Nel 2020 le importazioni cinesi di minerali di terre rare dagli Stati Uniti sono cresciute del 54 per cento rispetto all’anno prima. Si tratta del livello più alto da quando la Cina ha ricominciato ad acquistare queste materie dall’America, nel 2018.

L’aumento delle importazioni è stato favorito principalmente dalla domanda delle industrie cinesi che producono magneti, sostenuta dalle misure di sostegno offerte dal governo.

I NUMERI

Nel 2020 la Cina ha importato 71.407 tonnellate di minerali di terre rare dagli Stati Uniti. Nel 2019 ne avevano acquistati per 46.149 tonnellate; nel 2018, invece, per 27.567 tonnellate.

Nel 2020 sono cresciuti anche i prezzi medi delle importazioni rispetto all’anno prima: 1.648 dollari per tonnellata, il 26 per cento in più.

Le importazioni dagli Stati Uniti sono state forti particolarmente dal mese di settembre, dopo i minimi toccati ad agosto.

Solo a dicembre 2020, la Cina ha importato 7371 tonnellate di minerali di terre rare dall’America, il 51 per cento in più rispetto ai volumi dell’anno prima (4866 tonnellate).

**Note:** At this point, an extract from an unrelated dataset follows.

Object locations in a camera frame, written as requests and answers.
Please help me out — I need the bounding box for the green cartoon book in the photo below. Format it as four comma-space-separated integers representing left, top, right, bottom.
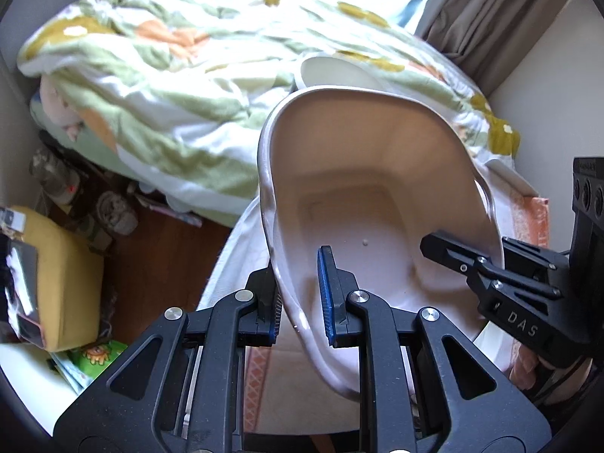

IL RUOLO DI SHENGHE RESOURCES

Praticamente tutte le importazioni sono state assorbite dall’azienda Shenghe Resources, che si occupa della separazione delle terre rare. Verso la fine di ottobre l’azienda ha ripreso le attività nel suo impianto di separazione di Leshan, che erano state sospese ad agosto a causa di inondazioni.

CRESCIUTE ANCHE LE IMPORTAZIONI DAL MYANMAR

Oltre alle importazioni dagli Stati Uniti, nel 2020 la Cina ha aumentato gli acquisti di minerali di terre rare dal Myanmar: 35.539 tonnellate, il 23 per cento in più su base annua. Anche in questo caso, le importazioni sono state stimolate dalla domanda dell’industria dei magneti.

COSA SONO LE TERRE RARE

Le terre rare sono un gruppo di 17 elementi chimici utilizzati nella fabbricazione di dispositivi elettronici e di veicoli militari, tra le altre cose. Ma sono anche fondamentali per la produzione delle tecnologie per le rinnovabili, come le turbine eoliche, i pannelli fotovoltaici e le batterie.

La sola Cina – sommando la produzione domestica (circa il 60-70 per cento del totale mondiale) agli investimenti fatti nelle miniere all’estero (specialmente in Cile) – concentra nelle sue mani il 95 per cento del mercato globale delle terre rare.

Pochi giorni fa l’ex-segretario di stato americano Mike Pompeo ha scritto un articolo per Foreign Policy sulla necessità di sviluppare filiere sicure per le energie pulite, parlando anche di terre rare e dei rischi legati alla dipendenza dalla Cina, che potrebbe sfruttare la propria dominanza su questo settore come leva geopolitica.